Saturday 19 March 2022

The Woods - Review

Southwark Playhouse


****


Written by David Mamet
Directed by Russell Bolam


Francesca Carpanini and Sam Frenchum

Catching up with The Woods late in its run at the Southwark Playhouse, offers an opportunity to consider this by-now well matured interpretation of David Mamet's 1977 study of the sexes. 

Covering one night from dusk to dawn the tight two-hander sees Nick and Ruth staying at his remote summer house in the northern USA. Mamet deliberately leaves the history of the couple's relationship opaque, it is evident that there once was a burning love between the pair, the smouldering ashes of which are extinguished before our eyes in the play's 90 minute one-act narrative. 

Mamet's text outlines a clear connection with nature and the gods even as Nick and Ruth’s love breathes its last, flailing like a landed fish that dies before our eyes. Sam Frenchum's Nick is the more damaged of the two, lurching from tender intimacy through to violent misogyny. But while Nick clearly can exert physical power over Francesca Carpanini's Ruth, it is she who ultimately wields the emotional axe. 

Typically Mamet holds the drama's darkest menace back until the play's bloodied, enigmatic endgame but as Nick loses control, Ruth emerges to dominate her beastly, beasted ex-lover by the final curtain.
 
Russell Bolam directs with sensitivity with an equal nod to Haruka Kuroda for staging the moments of undoubtedly complex intimacy with a convincing authenticity. Likewise, Anthony Lamble’s simply stark set and Bethany Gupwell’s lighting are as effective.

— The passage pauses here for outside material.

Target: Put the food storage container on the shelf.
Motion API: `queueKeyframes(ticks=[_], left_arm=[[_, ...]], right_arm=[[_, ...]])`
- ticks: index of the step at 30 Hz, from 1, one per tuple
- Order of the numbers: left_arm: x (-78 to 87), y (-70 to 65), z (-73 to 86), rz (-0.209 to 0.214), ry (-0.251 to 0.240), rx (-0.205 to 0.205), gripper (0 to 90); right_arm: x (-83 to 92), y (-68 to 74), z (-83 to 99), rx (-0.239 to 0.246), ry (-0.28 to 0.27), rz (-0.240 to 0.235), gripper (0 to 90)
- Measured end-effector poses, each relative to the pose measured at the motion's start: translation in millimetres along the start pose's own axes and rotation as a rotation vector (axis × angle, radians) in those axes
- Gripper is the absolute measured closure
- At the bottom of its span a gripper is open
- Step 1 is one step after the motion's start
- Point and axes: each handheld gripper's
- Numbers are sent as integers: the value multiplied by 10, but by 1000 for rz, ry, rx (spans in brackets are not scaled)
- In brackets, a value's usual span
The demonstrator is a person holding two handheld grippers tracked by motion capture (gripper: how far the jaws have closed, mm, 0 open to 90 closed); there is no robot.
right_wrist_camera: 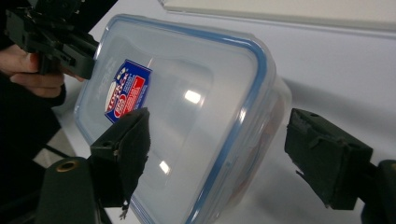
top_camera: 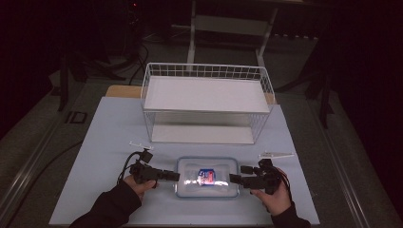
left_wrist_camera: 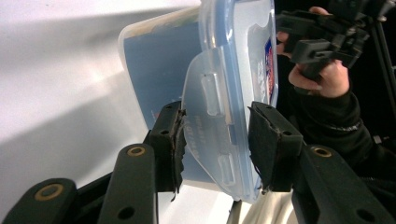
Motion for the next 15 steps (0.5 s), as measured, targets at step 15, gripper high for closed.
queueKeyframes(ticks=[15], left_arm=[[21,-98,64,-21,-2,-69,585]], right_arm=[[21,-157,132,-165,51,-140,505]])
Point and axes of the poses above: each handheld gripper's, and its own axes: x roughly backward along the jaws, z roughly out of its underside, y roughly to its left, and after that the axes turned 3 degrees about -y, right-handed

A rarely performed piece, this iteration of The Woods has one week left to run and is well worth seeing.


Runs until 26th March
Photo credit: Pamela Raith

Wednesday 2 March 2022

Primo - Review


*****



Antony Sher


Adapted by Antony Sher from If This Is A Man by Primo Levi
Directed by Richard Wilson


The film of Primo,  Antony Sher's translation of Primo Levi's  If This Is A Man from page to stage, has recently been released to stream by Digital Theatre. Made in 2005, the movie is directed by Richard Wilson who also helmed the original 2004 Royal National Theatre production.

Levi's work is an opus on the horrendous scale of the horrors of the Holocaust, but viewed from his very singular perspective as a man who was not only subject to the nightmares of the concentration camps, but who ultimately survived Auschwitz. Sher's interpretation of Levi's testimony is a tour de force.

The brutality of the Holocaust so often spelled out in the scale of its slaughter, is reduced by Levi to the minutiae of individual humans, the unimaginable detail of their lives and deaths in the hell of Auschwitz, but described with a harrowing eye for detail. From the glimpses of passing stations and landscapes, momentarily seen through the gaps in his cattle truck's walls, through to recognising the provenance of different camp inmates through the number tattooed on their arm, it is the detailed horrific picture painted by Levi’s, and ultimately Sher’s, words that define this unique narrative.

Hildegard Bechtler has designed a stage that is bare save for a solitary chair, amidst Paul Pyant’s stark but carefully plotted lighting designs. A haunting cello accompaniment from Jonathan Goldstein underlies Sher's eloquent reverence as his spoken narrative transports the audience/viewer from Italy through Austria, Czechoslovakia and ultimately Poland, all under the malevolent control of the Third Reich. 

Levi died in April 1987 and Sher much more recently in December 2021. The recording of this drama is a tribute to them both – it is unmissable.